Task objective
Could you print every line from the first one of the records below through the line containing "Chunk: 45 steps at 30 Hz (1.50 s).", with both included and nothing else?

[Stored records]
########
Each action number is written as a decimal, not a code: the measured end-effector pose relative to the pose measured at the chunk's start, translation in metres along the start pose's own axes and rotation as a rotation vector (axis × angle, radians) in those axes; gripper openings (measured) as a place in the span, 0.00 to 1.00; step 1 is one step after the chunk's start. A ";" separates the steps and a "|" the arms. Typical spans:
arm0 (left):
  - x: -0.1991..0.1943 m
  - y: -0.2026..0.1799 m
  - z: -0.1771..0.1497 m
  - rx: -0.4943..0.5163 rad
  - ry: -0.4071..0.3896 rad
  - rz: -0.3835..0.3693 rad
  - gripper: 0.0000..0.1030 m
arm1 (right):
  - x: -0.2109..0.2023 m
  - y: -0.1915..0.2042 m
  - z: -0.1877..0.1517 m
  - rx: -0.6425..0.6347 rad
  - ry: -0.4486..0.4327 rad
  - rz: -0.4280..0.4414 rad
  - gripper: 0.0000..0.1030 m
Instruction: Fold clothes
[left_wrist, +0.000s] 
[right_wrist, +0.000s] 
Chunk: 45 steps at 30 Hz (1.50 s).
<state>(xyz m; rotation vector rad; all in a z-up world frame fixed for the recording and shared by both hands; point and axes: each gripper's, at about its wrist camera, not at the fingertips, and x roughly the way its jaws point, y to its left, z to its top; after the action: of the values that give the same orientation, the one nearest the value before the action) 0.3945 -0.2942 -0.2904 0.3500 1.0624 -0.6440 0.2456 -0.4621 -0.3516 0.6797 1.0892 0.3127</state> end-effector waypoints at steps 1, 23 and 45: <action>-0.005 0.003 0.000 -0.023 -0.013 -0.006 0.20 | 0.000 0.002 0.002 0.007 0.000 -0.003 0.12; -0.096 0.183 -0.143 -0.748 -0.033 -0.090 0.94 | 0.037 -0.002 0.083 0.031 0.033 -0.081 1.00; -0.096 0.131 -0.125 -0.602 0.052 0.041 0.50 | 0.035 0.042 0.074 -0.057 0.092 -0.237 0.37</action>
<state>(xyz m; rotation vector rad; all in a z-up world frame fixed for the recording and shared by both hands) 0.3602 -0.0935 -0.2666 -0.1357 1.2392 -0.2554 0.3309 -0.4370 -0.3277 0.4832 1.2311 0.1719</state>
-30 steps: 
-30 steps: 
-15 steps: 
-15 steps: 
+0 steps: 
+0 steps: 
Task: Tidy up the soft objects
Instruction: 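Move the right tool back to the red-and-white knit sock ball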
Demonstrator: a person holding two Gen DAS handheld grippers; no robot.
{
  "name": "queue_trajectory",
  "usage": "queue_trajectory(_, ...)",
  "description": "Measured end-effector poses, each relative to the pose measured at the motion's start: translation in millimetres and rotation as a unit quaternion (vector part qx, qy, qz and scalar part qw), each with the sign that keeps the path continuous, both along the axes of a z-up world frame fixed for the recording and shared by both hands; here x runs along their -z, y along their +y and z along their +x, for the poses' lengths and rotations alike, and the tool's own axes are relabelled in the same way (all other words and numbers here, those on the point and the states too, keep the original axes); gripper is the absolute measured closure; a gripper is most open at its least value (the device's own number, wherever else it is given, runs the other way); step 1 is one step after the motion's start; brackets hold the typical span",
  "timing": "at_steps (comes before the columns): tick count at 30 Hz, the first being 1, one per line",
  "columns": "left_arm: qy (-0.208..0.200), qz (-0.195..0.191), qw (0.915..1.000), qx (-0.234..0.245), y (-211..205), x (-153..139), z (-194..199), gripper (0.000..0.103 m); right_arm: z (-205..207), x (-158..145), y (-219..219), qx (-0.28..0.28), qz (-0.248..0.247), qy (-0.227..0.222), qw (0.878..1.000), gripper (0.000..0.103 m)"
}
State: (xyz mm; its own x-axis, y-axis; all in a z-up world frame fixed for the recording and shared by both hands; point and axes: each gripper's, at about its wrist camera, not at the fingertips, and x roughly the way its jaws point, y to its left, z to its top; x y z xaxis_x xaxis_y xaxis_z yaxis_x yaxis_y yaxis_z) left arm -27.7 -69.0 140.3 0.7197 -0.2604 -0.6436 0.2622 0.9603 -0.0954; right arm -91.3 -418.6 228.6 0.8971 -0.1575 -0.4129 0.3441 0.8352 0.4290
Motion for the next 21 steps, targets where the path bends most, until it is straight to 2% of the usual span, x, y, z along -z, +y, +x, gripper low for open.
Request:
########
Result for this exercise
Each action number is written as a decimal, not a code: the measured end-effector pose relative to the pose measured at the chunk's start, translation in metres along the start pose's own axes and rotation as a rotation vector (axis × angle, radians) in those axes; gripper openings (measured) as a place in the span, 0.00 to 1.00; step 1 is one step after the chunk's start. A ";" separates the steps and a "|" the arms. Typical spans:
arm0 (left):
  - x: -0.1991..0.1943 m
  - y: -0.2026..0.1799 m
  - z: -0.1771..0.1497 m
  - rx: -0.4943..0.5163 rad
  - ry: -0.4071..0.3896 rad
  - rz: -0.3835..0.3693 rad
  - gripper: 0.0000..0.1030 m
arm1 (right):
  - x: -0.2109..0.2023 m
  - y: -0.1915..0.2042 m
  - z: -0.1877..0.1517 m
  - rx: -0.6425..0.6347 rad
  - ry: -0.4486..0.4327 rad
  - rz: -0.4280..0.4414 rad
  - gripper: 0.0000..0.1030 m
Instruction: Fold clothes
[left_wrist, +0.000s] 
[right_wrist, +0.000s] 
Chunk: 45 steps at 30 Hz (1.50 s).

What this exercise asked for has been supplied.